→ TASK GOAL
Lower down are entries containing pictures. Copy exactly, without those pictures, the lines from the line with "print. Model your answer on this example: [34,57,358,180]" through the line with "- r01: -0.2035..0.2005".

BEGIN DATASET RECORDS

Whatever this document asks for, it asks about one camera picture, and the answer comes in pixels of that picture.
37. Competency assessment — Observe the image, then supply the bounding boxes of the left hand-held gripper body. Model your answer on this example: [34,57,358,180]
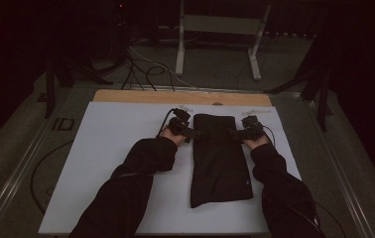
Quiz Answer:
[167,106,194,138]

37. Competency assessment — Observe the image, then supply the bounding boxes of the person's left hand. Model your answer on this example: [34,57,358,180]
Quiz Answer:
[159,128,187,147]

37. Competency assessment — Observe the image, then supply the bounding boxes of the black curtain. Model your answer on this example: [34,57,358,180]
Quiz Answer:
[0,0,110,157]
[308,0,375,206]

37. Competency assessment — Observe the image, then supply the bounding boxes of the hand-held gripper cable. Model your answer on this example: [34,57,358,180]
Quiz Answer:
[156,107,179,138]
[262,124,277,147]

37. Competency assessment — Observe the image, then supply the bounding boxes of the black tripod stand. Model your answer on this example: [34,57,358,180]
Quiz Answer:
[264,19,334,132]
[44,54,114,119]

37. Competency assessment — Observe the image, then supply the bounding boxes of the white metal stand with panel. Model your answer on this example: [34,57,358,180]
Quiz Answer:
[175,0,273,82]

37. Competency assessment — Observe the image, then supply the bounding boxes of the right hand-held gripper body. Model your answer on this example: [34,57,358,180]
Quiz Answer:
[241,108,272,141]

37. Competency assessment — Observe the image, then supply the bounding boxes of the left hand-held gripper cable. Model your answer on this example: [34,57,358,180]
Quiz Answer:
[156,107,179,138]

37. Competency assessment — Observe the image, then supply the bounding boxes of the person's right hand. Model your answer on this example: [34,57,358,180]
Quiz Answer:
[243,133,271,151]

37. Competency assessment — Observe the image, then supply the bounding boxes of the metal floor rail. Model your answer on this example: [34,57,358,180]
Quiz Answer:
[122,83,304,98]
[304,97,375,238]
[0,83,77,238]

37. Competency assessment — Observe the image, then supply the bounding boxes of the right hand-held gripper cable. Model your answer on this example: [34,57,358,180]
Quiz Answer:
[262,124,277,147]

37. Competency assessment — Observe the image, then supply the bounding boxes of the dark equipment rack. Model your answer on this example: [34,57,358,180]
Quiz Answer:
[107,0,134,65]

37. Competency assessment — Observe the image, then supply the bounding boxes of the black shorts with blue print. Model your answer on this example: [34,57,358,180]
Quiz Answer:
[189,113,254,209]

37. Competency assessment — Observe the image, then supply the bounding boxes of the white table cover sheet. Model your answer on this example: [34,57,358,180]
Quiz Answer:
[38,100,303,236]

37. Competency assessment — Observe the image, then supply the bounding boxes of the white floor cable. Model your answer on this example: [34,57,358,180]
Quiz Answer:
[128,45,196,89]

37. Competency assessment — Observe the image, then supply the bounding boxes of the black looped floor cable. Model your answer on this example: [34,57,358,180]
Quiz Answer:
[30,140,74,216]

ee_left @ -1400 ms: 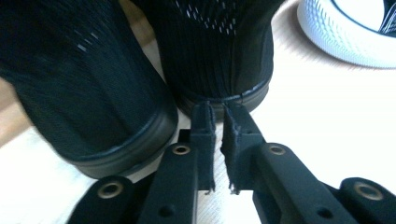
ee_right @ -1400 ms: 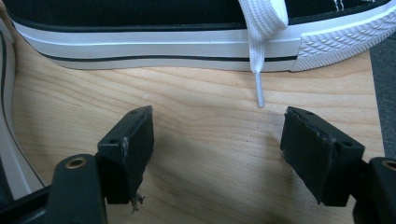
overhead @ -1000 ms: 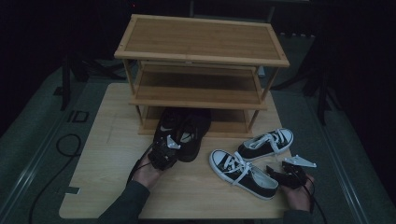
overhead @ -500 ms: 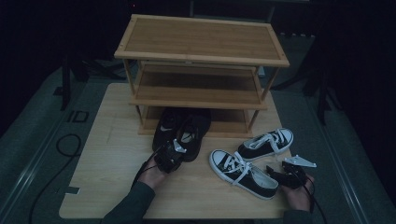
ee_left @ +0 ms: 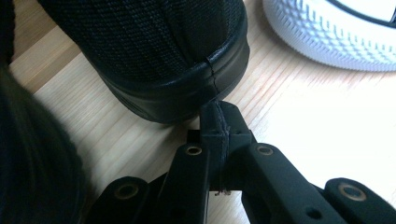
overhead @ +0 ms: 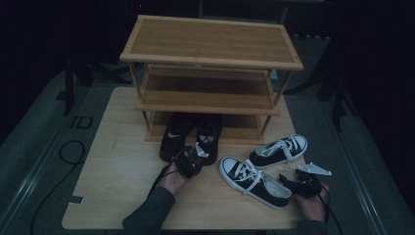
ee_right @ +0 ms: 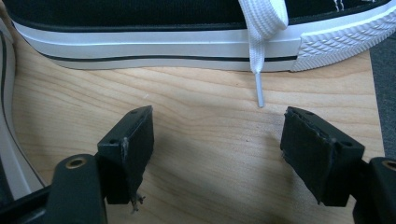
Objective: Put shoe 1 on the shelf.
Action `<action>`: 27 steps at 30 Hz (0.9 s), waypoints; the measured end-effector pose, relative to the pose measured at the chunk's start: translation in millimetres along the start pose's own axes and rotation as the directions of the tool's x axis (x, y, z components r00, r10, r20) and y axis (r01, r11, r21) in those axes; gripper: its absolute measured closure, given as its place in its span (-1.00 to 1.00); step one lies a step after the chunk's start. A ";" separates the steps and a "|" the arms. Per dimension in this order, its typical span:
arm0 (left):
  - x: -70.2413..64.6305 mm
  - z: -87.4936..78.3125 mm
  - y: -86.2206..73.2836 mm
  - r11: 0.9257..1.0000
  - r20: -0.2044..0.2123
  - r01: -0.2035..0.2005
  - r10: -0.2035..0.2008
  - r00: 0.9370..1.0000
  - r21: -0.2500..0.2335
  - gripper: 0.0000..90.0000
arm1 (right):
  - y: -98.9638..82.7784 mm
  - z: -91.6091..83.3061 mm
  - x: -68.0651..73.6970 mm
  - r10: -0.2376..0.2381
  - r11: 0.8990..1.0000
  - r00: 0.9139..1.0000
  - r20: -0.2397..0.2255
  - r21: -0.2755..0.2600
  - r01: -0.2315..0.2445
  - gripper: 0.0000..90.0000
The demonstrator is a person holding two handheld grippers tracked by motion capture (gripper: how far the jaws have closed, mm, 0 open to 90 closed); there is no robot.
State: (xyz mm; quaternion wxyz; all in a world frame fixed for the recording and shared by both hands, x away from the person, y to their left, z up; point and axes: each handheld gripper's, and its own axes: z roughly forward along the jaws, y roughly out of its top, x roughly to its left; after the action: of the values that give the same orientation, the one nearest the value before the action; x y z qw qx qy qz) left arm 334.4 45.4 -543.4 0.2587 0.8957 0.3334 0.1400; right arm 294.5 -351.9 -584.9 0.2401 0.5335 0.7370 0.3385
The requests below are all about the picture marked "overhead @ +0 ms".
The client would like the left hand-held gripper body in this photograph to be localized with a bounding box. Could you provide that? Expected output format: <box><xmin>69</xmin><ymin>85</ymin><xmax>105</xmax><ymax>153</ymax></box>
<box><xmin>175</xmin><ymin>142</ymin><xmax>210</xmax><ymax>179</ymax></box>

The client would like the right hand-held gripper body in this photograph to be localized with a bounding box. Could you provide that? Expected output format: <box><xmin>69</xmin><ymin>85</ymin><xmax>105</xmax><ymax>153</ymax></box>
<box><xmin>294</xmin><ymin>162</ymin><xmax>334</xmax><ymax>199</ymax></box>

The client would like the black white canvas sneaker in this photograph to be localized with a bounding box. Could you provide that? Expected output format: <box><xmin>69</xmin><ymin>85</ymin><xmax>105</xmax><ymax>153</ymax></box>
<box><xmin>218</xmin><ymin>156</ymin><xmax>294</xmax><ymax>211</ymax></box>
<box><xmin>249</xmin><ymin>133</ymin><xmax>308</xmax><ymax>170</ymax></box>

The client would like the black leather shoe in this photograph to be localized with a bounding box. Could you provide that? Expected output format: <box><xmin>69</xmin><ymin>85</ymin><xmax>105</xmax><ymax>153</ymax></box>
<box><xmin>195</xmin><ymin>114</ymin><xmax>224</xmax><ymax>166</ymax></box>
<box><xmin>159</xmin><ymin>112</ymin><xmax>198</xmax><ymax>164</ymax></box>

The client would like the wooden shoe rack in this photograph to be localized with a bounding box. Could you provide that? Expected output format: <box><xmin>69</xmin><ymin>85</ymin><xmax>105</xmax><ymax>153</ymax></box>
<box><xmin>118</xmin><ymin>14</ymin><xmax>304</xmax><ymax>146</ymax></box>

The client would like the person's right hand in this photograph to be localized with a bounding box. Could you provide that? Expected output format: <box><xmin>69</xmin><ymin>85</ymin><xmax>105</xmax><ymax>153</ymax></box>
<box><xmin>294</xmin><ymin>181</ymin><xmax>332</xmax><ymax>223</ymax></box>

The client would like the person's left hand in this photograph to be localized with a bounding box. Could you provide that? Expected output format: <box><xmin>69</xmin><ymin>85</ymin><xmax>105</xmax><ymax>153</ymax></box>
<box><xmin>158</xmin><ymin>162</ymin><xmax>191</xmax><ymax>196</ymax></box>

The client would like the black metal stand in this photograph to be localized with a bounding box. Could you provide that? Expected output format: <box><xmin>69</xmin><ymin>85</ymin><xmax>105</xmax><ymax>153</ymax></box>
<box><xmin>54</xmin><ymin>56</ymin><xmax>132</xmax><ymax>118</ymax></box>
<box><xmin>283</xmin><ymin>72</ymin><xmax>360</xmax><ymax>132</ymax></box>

END DATASET RECORDS

→ THE COMPLETED TASK
37. Competency assessment — Observe the image, then supply the bounding boxes of the black shorts with blue print. Model your answer on this example: [34,57,358,180]
Quiz Answer:
[189,113,254,209]

37. Competency assessment — Observe the image, then supply the bounding boxes of the white table cover sheet. Model your answer on this example: [34,57,358,180]
Quiz Answer:
[38,100,303,236]

37. Competency assessment — Observe the image, then supply the bounding boxes of the white floor cable. Model your answer on this example: [34,57,358,180]
Quiz Answer:
[128,45,196,89]

37. Competency assessment — Observe the image, then supply the bounding boxes of the black looped floor cable. Model your answer on this example: [34,57,358,180]
Quiz Answer:
[30,140,74,216]

ee_left @ -1400 ms: 
ee_right @ -1400 ms: 
overhead @ -1000 ms: 
overhead @ -500 ms: 
ee_left @ +0 ms: 
overhead @ +0 ms: 
ee_right @ +0 ms: 
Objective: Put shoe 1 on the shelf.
Action `<action>`: 27 steps at 30 Hz (0.9 s), waypoints; the measured end-effector pose, relative to the pose measured at the chunk's start: translation in millimetres along the start pose's own axes and rotation as the directions of the tool's x axis (x, y, z components r00, r10, r20) and y axis (r01, r11, r21) in those axes; gripper: its absolute measured closure, given as its place in its span (-1.00 to 1.00); step one lies a step after the chunk's start. A ";" separates the steps and a "|" the arms. Per dimension in this order, its typical span:
arm0 (left):
  - x: -70.2413..64.6305 mm
  - z: -87.4936..78.3125 mm
  - y: -86.2206..73.2836 mm
  - r11: 0.9257..1.0000
  - r20: -0.2044..0.2123
  - r01: -0.2035..0.2005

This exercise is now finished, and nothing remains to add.